- THE PROBLEM -
Print the whole listing again exactly, keeping no pictures in it.

*** PROVIDED DATA ***

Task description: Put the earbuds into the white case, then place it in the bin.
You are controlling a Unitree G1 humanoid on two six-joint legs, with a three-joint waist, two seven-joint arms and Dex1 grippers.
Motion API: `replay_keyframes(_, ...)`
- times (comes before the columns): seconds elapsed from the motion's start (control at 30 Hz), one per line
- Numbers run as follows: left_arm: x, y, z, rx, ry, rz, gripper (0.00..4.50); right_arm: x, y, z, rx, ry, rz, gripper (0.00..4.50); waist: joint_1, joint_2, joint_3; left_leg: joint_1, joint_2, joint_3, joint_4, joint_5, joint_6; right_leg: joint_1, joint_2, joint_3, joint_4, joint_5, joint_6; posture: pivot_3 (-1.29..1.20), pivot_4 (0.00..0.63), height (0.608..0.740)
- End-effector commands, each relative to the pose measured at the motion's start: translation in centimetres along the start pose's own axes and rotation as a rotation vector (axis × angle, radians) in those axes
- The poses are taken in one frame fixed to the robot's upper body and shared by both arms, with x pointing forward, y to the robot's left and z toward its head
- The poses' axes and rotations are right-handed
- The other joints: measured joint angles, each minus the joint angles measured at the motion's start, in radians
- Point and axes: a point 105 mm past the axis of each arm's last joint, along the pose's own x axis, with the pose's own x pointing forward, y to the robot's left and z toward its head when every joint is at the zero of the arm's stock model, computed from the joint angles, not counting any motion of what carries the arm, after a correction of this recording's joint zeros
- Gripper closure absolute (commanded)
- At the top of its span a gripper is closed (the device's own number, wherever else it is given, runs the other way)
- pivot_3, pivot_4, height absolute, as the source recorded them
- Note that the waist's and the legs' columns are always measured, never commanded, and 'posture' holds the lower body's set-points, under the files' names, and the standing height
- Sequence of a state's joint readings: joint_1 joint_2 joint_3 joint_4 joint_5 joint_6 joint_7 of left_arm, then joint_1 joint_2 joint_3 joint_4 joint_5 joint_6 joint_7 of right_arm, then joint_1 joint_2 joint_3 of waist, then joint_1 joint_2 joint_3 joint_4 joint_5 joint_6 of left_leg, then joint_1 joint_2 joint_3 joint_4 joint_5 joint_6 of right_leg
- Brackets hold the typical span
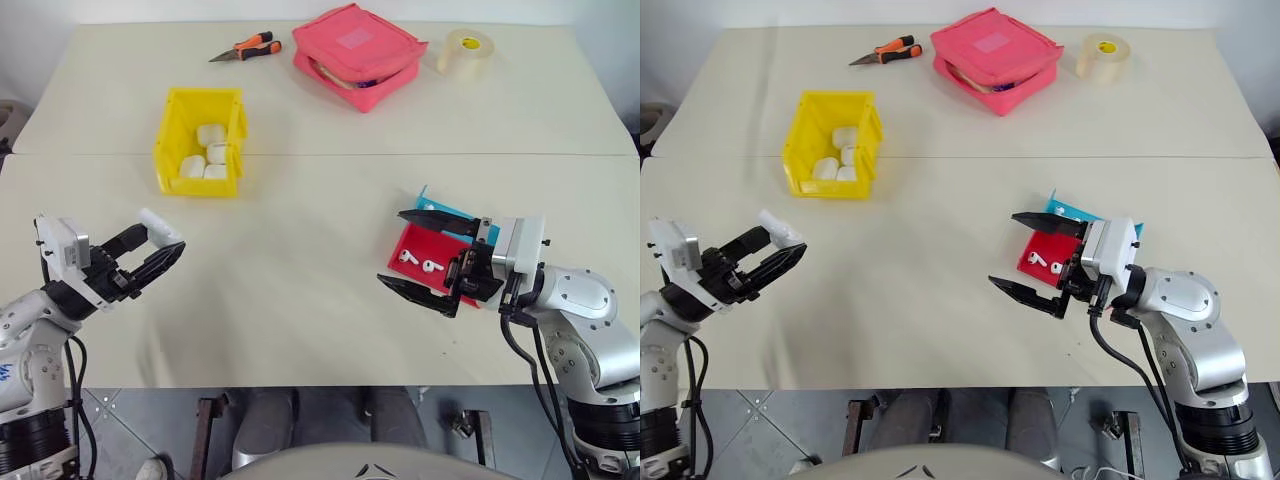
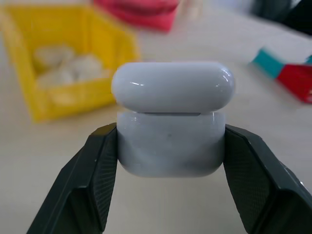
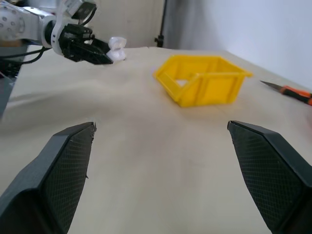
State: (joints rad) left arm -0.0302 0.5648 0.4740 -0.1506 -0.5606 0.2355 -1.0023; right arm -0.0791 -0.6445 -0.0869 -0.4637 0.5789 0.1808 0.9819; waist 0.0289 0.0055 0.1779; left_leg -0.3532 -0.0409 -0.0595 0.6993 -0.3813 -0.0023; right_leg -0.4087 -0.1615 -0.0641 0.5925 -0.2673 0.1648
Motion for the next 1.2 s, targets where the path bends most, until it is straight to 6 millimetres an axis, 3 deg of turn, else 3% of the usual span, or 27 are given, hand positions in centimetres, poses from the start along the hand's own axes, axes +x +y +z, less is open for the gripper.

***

- ANSWER BOX -
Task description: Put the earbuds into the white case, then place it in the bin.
You are controlling a Unitree G1 humanoid on two six-joint legs, with a three-joint waist, two seven-joint arms and Dex1 grippers.
Motion API: `replay_keyframes(_, ...)`
- times (comes before the columns): seconds elapsed from the motion's start (control at 30 Hz), one per line
- Numbers run as follows: left_arm: x, y, z, rx, ry, rz, gripper (0.00..4.50); right_arm: x, y, z, rx, ry, rz, gripper (0.00..4.50); waist: joint_1, joint_2, joint_3; left_leg: joint_1, joint_2, joint_3, joint_4, joint_5, joint_6; right_leg: joint_1, joint_2, joint_3, joint_4, joint_5, joint_6; posture: pivot_3 (-1.29..1.20), pivot_4 (0.00..0.63), height (0.608..0.740)
- End-effector commands, each relative to the pose measured at the motion's start: translation in centimetres along the start pose's own axes and rotation as a rotation vector (axis × angle, radians) in those axes
- The poses are taken in one frame fixed to the robot's upper body and shared by both arms, with x pointing forward, y to the robot's left and z toward its head
- The poses' axes and rotations are right-handed
- The other joints: measured joint angles, each minus the joint angles measured at the motion's start, in radians
- Point and axes: a point 105 mm past the axis of each arm's last joint, along the pose's own x axis, with the pose's own x pointing forward, y to the robot's left and z toward its head when every joint is at the zero of the arm's stock model, computed from the joint angles, not counting any motion of what carries the arm, after a correction of this recording's joint zeros
- Gripper closure absolute (commanded)
- At the top of its span a gripper is closed (the device's own number, wherever else it is given, runs the other way)
- pivot_3, pivot_4, height absolute, as the source recorded them
- Note that the waist's and the legs' columns are always measured, never commanded, and 'posture' holds the lower body's set-points, under the files' names, and the standing height
- Sequence of a state's joint readings: joint_1 joint_2 joint_3 joint_4 joint_5 joint_6 joint_7 of left_arm, then joint_1 joint_2 joint_3 joint_4 joint_5 joint_6 joint_7 of right_arm, then joint_1 joint_2 joint_3 of waist, then joint_1 joint_2 joint_3 joint_4 joint_5 joint_6 of left_leg, then joint_1 joint_2 joint_3 joint_4 joint_5 joint_6 of right_leg
- Brackets hold the typical span
State: (joints rad) left arm -0.0302 0.5648 0.4740 -0.1506 -0.5606 0.2355 -1.0023; right arm -0.0791 -0.6445 -0.0869 -0.4637 0.5789 0.1808 0.9819; waist 0.0289 0.0055 0.1779; left_leg -0.3532 -0.0409 -0.0595 0.6993 -0.3813 -0.0023; right_leg -0.4087 -0.1615 -0.0641 0.5925 -0.2673 0.1648
Motion for the next 1.2 s, targets where the path bends most, until it is straight to 6 millimetres an axis, 3 deg of turn, else 3% of the usual span, or 27 are given, hand positions in centimetres, poses from the start along the hand's own axes, axes +x +y +z, less is open for the gripper.

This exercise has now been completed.